My Journey

I wanted to do a more personal blog for my readers to get an idea of who I am. I want you to read this article and hopefully be able relate to what I am going to say. I apologize if it’s a little long. I know I can’t fit all the details of my life in one blog post so I will try to summarize it as best as I can.

First I want to properly introduce myself. My name is Bre’Onna Champion, hence, the name of my blog “Bre Champ Daily New’s.” For a long time I hated my name. Not my last name because being a champion is cool as shit. But, my first name, I just felt that my mom didn’t put much thought into it LOL. Of course now being older I think differently and I’m proud of my name and what it represents. Even if there is 3,000 Breonna’s in Cleveland…allegedly. Maybe even more. There’s probably a Breonna born to 1 in 3 women every day. Just kidding, but back to our regularly scheduled program. My name Bre’Onna, means to be noble and strong. I looked it up when I was in middle school. I do believe that when you’re born, the name that is given to you becomes a manifestation of who you are. Sounds crazy right? Well, I love to read and over the past few years I have read a lot of self transformation and deep thinking books. I do believe that I became my name and now I’m able to appreciate it and understand who I am.

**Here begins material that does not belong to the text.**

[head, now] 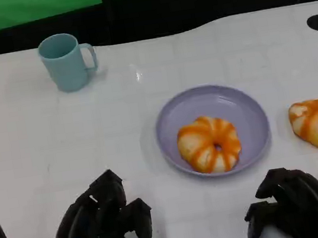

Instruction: Grasp the bread from the table and place it into the plate.

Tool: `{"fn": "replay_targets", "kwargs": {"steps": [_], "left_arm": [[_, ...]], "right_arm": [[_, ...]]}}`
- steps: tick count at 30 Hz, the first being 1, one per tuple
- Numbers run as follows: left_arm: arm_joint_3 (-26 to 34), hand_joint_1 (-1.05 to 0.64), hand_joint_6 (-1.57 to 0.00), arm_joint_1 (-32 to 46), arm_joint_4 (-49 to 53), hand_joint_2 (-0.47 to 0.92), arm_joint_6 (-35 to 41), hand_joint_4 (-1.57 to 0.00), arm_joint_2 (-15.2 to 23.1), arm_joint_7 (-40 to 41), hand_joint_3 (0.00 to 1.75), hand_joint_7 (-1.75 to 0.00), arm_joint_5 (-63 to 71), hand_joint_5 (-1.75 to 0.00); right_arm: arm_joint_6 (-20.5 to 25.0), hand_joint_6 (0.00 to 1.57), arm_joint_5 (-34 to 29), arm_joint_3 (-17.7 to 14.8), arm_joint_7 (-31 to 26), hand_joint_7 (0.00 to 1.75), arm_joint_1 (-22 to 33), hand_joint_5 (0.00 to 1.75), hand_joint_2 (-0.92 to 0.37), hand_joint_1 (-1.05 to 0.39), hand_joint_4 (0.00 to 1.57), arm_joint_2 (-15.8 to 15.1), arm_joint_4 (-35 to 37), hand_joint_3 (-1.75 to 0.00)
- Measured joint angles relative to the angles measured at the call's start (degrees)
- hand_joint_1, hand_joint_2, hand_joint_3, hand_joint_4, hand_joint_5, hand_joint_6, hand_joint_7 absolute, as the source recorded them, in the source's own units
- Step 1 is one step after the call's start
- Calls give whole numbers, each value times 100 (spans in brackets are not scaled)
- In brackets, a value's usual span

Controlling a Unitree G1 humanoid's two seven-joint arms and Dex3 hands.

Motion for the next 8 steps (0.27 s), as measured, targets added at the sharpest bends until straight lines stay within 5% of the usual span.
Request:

Most importantly I’ve been discovering reasons why I am the way I am. I’ve always been into psychology, reading, writing and arts. In grade school I was not an over achiever or even a straight A student. I ALWAYS did the bare minimum. In kindergarten, I taught myself how to pronounce big words and read small chapter books, because I loved reading so much. I use to save my Halloween costumes and act out plays. I use to pretend to be a teacher, a tap dancer or whatever I could think of. I even use to write up student assignments by hand and grade my cousins assignments. I drew still life drawings before I went to the Cleveland School of Arts and learned what still life was. My point being I was always a creative child and used my imagination in every way that I could. Not to mention I’m the oldest of my siblings and cousins so I pretty much taught myself everything. However, when it came to school I didn’t apply myself at all. I probably had Honor roll and Merritt roll once in my life and both the same school year. I hated school, school work, homework and tests. I’m not really sure why, I just would rather be hands on with projects and things that I was interested in. None of the subjects were interesting enough to keep my attention so I got a lot of C’s and at least one F. I’m talking from kindergarten up to Middle school. High school I took a little more seriously because I wanted to go to college but I sill gave an average performance.

My mom made me audition for the Cleveland School of the Arts because she always noticed my creativity and the skills I displayed in my drawings. I was in the fifth grade at the time  and I was so shy and nervous. My major was art of course. When I got in I felt like I was special. I was surrounded by a bunch of kids who were like me. Artistic and needed a place to exercise that creativity. I wish I was able to enjoy some of the opportunities that came with being a student there but in my 8th grade year toward the end of the last semester, my mom moved us to Akron. I was so sad and depressed about it. Remember though, my grades weren’t that great so I probably would have been kicked out at some point anyway from continued academic probation.

So I finished high school in Akron. Went to college, failed out of college. Went back to college, failed out of college again. And it’s not that I couldn’t do the work. I just didn’t want to. I always saw myself as a college student but didn’t think about how much support and discipline I would need to graduate. I had it all mapped out. I would start college at 18 years old, do 8 years and graduate with my Ph. D in psychology with a minor in journalism at the age of 25. Boy was a wrong. I mean I probably could have done it, with help and support and discipline as I said before. But life happened the way it was suppose to which brought me to where I am now.

Last year I was so depressed because I watched so many of my peers lives passing me by. From graduating college, to having kids and even moving out of state. I just didn’t understand what my purpose was and what I needed to do to get my life back on track as a 24 year old college drop out. Mind you, in the time that I was in college, I jacked up my credit, moved around a lot and even got a criminal record that to this day can never be expunged.

I took ownership of the stupid things I did in my early 20’s and realized that my mistakes were a result of the things I wasn’t taught as a young adult. Regardless I had to sit down and analyze myself and recognize my cycle of bad behavior based on the way I think. So I read more self transformation books and changed the way I thought. I also became a very hard worker and took being an adult more seriously. I understand myself more and more everyday and that’s when I re-discovered my passion for being creative. Which is why I decided to become a student at Ohio Media School, where I can exercise my creativity. My end goal is to do screen play writing and work for a production company. I’m also a licensed cosmetologist and lash tech, so I also want to work with fashion and be apart of the beauty industry.

Everyday I thank God for giving me the opportunity to live in my purpose. I pray for discipline, strength, the courage to believe in myself and all that I can be and most importantly patience. Because life may seem like its moving fast all around you, but you have to live at your own pace and take the time to get to know you. You’re past is simply that and as long as you have learned from your mistakes, you’re constantly growing.